IT'S PRETTY scary that corporate America has sliced half a million jobs over the last month.

And, according to President-elect Barack Obama, the economy will get much worse before it improves. Corporate greed is to blame. Particularly, in Detroit, where the auto industry is begging Congress to approve another multibillion-dollar bailout package, despite how irresponsible it has been to consumers. Corporate greed, not unions, has toppled the U.S. auto industry.

A glut of unsold cars (and not just Big Three ones) are piling up because people either can't or won't get loans to buy a new one. With maxed-out credit and burdensome mortgages, most people understand that a new car, even when a car is a necessity, is just not a sound investment. A new car depreciates by thousands of dollars the moment it leaves the lot.

And Big Three cars trail in the market because the engineering is always one stride behind the competition. While Volkswagen, Audi and Volvo were perfecting their turbo engines, Americans were falling in love with gas-guzzling, eight-cylinder SUVs that may be fast and powerful but definitely aren't easy on the environment. The Japanese, Germans, Swedes (and in recent years, Koreans) have produced superior yet environmentally-friendly products. It isn't the union's fault that GM, Chrysler and Ford's quality doesn't live up to their price tags.
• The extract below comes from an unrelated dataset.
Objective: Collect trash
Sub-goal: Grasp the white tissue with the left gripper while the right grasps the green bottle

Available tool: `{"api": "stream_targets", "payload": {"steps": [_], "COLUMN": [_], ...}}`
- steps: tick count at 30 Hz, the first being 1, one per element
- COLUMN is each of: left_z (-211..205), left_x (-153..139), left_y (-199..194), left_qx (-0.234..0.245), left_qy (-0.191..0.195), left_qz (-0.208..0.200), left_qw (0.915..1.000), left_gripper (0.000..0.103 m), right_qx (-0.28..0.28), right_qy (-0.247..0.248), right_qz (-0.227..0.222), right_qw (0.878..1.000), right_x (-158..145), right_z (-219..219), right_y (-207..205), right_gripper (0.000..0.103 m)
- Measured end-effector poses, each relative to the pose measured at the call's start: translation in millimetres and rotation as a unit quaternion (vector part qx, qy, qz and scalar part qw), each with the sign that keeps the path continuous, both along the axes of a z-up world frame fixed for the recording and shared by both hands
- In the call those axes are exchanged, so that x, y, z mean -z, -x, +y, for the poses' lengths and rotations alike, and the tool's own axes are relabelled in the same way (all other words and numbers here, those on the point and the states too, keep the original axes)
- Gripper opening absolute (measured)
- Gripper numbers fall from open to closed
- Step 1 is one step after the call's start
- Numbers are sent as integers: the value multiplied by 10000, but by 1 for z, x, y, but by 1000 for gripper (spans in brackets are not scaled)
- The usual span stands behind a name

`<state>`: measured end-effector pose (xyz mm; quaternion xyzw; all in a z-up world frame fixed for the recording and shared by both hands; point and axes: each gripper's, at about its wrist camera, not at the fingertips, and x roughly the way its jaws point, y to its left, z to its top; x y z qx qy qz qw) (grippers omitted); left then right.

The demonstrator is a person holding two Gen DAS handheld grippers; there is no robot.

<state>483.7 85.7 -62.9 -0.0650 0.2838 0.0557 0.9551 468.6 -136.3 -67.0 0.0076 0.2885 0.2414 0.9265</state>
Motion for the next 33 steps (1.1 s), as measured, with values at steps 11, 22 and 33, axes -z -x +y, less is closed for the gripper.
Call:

JAPANESE automakers delivered their first gas-electric hybrids, the Honda Insight and the Toyota Prius, more than 10 years ago. Our own automakers should have caught on then that hybrids would soon be in demand. As one mechanic put it to me, "American engineers haven't even figured out how to make a decent four-cylinder engine, while foreign-made cars take turbo to an entirely new dimension."

Though the Japanese-created Toyota/Lexus brand continues to lead in sales, even they find themselves scrambling to find storage space for the overflow stock which hasn't sold.

I was talking to a friend of mine who's worked in banking for decades. She's a lawyer whose compensation packages always include incentives and bonuses, while I'm a struggling journalist who has the money blues daily.

This year, she told me, her boss informed her team that none of the company's managers would get bonuses this year even though they'd hit their numbers and the company continues to make money.

She tells me that her CEO is much too greedy to take a pay cut himself, but he had no problem asking any of them to.

This is the type of corporate greed has sunk the American economy across the board. Although my friend is far from a socialist, and lives a very comfortable life, she says the only way to rescue America from financial ruin is for CEOs to help absorb the hits the country is taking.

Years ago, when I was a radio news director, I had a general manager who often didn't deposit his own paychecks for months just to make sure that the rest of us got paid.

One time, our boss asked the entire management team to hold our own checks for a week to make sure that the folks in the trenches got paid. We were all pretty mad about it, but we complied because the boss had set such a fine example.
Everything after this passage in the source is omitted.